Work task:
If a line in the records below holds the word "clockwise", copy it.

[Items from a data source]
┄┄┄┄┄┄┄┄┄┄┄┄┄┄┄┄┄┄┄┄

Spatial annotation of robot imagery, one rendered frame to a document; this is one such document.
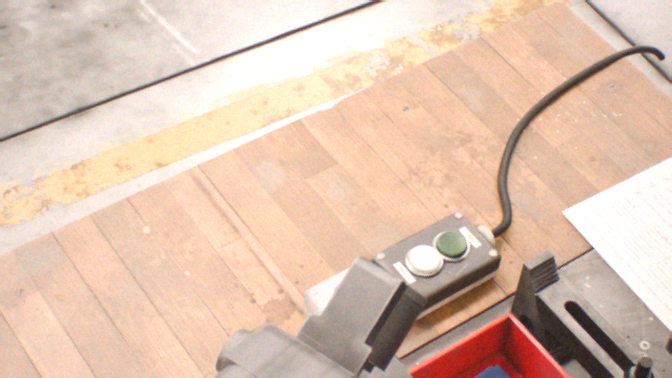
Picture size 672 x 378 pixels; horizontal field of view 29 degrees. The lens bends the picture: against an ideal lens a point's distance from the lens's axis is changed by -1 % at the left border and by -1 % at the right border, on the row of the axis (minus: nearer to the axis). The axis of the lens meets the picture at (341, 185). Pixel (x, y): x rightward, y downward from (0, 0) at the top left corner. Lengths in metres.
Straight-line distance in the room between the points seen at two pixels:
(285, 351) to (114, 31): 2.03
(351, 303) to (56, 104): 1.84
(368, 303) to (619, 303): 0.45
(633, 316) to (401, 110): 0.33
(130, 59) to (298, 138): 1.41
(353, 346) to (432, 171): 0.50
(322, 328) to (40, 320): 0.42
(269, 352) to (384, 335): 0.10
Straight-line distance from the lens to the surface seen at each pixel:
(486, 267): 1.22
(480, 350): 1.16
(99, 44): 2.77
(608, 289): 1.27
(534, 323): 1.18
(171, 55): 2.73
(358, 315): 0.86
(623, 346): 1.14
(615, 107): 1.43
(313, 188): 1.30
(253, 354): 0.80
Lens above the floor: 1.89
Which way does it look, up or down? 49 degrees down
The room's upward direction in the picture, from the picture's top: 5 degrees clockwise
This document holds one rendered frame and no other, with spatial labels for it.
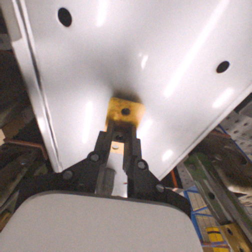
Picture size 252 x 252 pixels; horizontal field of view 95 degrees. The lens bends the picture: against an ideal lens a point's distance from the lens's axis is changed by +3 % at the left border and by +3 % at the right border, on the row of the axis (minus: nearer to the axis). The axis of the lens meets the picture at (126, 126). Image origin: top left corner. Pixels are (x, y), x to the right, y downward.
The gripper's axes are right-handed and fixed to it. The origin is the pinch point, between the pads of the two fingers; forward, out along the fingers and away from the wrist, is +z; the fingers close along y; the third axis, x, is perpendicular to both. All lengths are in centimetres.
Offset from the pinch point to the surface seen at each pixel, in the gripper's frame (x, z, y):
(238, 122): -11, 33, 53
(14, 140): -14.8, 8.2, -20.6
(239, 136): -17, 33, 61
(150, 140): -1.7, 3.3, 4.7
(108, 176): -11.2, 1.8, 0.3
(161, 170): -8.9, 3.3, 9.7
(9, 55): 2.7, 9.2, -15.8
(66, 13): 8.3, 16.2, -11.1
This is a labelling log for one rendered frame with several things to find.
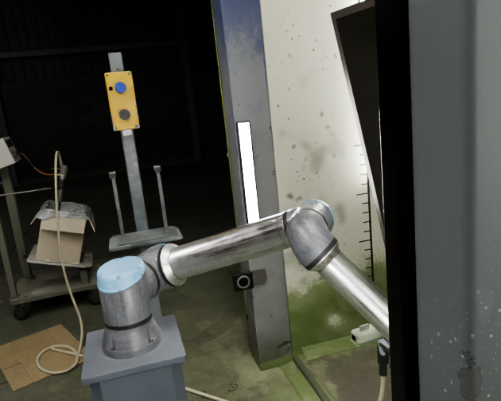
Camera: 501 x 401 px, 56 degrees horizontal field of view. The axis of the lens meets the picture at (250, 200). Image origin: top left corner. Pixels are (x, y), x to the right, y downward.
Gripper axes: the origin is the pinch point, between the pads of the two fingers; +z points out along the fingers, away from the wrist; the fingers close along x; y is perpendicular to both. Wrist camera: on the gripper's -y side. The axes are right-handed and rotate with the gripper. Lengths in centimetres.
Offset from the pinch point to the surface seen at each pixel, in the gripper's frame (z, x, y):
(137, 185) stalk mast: 109, -59, -41
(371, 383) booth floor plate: 31, 18, 52
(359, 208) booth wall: 73, 43, -15
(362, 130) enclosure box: 29, 15, -67
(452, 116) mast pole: -98, -71, -100
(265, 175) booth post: 82, -3, -40
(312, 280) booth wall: 73, 14, 17
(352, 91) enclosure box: 29, 11, -81
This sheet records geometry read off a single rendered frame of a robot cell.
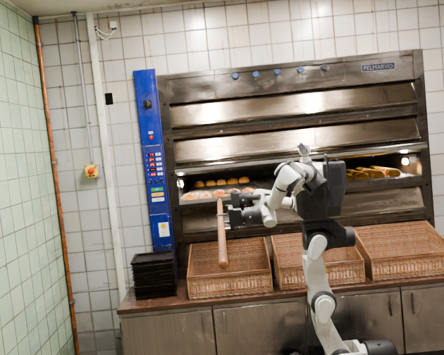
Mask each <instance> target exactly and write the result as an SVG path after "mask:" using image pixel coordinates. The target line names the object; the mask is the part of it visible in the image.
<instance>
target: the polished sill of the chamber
mask: <svg viewBox="0 0 444 355"><path fill-rule="evenodd" d="M420 181H422V177H421V176H420V175H415V176H407V177H394V178H386V179H379V180H365V181H358V182H347V184H346V189H349V188H357V187H370V186H378V185H391V184H399V183H406V182H420Z"/></svg>
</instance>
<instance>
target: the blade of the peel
mask: <svg viewBox="0 0 444 355"><path fill-rule="evenodd" d="M216 199H217V197H212V196H211V198H204V199H191V200H184V201H183V200H182V199H181V200H180V201H179V204H180V205H183V204H196V203H204V202H211V201H217V200H216ZM225 200H231V197H230V196H227V194H226V196H225V197H222V201H225Z"/></svg>
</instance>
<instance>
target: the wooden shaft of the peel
mask: <svg viewBox="0 0 444 355"><path fill-rule="evenodd" d="M217 207H218V214H222V213H223V205H222V199H221V198H218V199H217ZM218 264H219V267H220V268H221V269H223V270H224V269H226V268H227V267H228V254H227V246H226V233H225V226H224V219H223V216H218Z"/></svg>
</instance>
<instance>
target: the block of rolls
mask: <svg viewBox="0 0 444 355"><path fill-rule="evenodd" d="M346 174H347V181H350V180H353V178H354V179H358V180H365V179H369V177H370V178H384V177H385V176H386V175H388V176H399V175H401V172H400V170H398V169H394V168H386V167H380V166H370V167H369V168H362V167H357V168H355V169H354V170H350V169H347V168H346Z"/></svg>
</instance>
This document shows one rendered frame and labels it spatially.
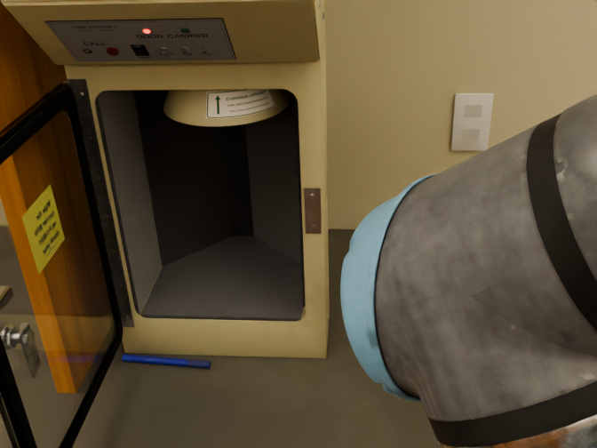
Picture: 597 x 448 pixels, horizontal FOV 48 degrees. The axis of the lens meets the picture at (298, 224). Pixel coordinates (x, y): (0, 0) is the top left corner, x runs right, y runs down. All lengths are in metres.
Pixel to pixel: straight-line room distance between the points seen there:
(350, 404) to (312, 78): 0.46
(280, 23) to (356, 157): 0.65
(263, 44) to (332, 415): 0.51
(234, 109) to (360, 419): 0.45
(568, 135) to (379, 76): 0.99
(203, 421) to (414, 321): 0.67
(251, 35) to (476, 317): 0.50
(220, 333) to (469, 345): 0.75
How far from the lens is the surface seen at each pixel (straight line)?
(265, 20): 0.72
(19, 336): 0.74
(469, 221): 0.31
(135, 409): 1.01
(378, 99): 1.29
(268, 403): 0.99
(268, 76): 0.83
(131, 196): 1.00
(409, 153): 1.34
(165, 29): 0.76
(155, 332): 1.07
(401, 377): 0.37
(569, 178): 0.29
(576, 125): 0.30
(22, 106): 0.91
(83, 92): 0.90
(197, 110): 0.89
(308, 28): 0.74
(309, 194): 0.89
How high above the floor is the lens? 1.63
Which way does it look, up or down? 30 degrees down
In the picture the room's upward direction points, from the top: 2 degrees counter-clockwise
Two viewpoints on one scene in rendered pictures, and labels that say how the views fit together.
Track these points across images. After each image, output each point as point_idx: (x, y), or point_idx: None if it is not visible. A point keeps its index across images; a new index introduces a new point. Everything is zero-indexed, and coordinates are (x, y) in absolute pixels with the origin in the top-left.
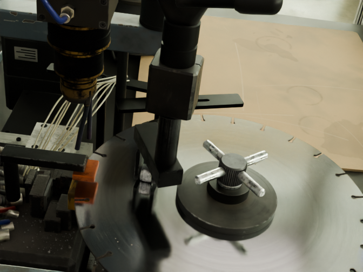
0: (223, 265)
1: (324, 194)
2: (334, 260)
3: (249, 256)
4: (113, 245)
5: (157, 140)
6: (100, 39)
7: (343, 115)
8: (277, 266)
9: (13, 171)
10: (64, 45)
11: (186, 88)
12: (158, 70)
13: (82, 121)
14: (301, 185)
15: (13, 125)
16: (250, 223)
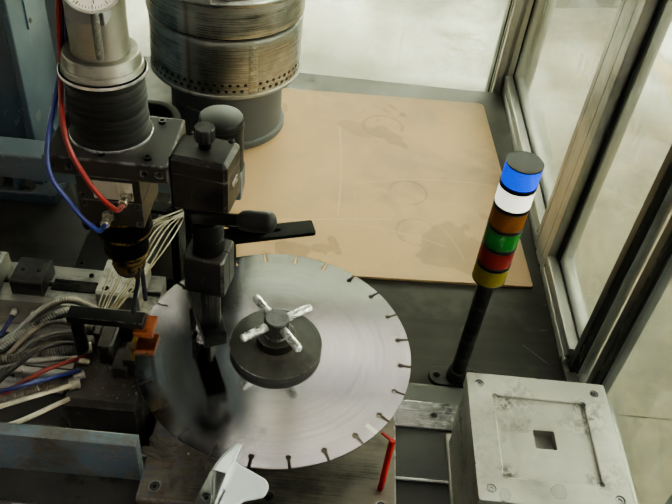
0: (263, 414)
1: (370, 338)
2: (364, 405)
3: (288, 405)
4: (167, 398)
5: (201, 308)
6: (140, 231)
7: (446, 216)
8: (312, 414)
9: (79, 328)
10: (109, 238)
11: (215, 274)
12: (190, 260)
13: (135, 290)
14: (350, 329)
15: (88, 254)
16: (292, 373)
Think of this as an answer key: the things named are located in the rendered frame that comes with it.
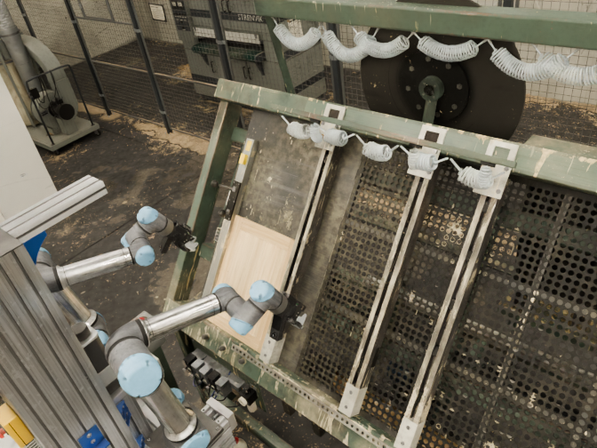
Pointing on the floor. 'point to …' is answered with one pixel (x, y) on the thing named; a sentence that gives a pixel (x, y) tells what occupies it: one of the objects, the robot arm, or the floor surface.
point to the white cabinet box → (19, 163)
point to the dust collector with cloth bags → (28, 84)
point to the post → (165, 369)
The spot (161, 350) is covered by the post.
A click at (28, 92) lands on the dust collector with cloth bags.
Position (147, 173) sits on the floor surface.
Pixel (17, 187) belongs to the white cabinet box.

┄┄┄┄┄┄┄┄┄┄┄┄┄┄┄┄┄┄┄┄

Result:
The room's upward direction in the picture, from the picture's top: 5 degrees clockwise
In the picture the room's upward direction points, from the top: 2 degrees counter-clockwise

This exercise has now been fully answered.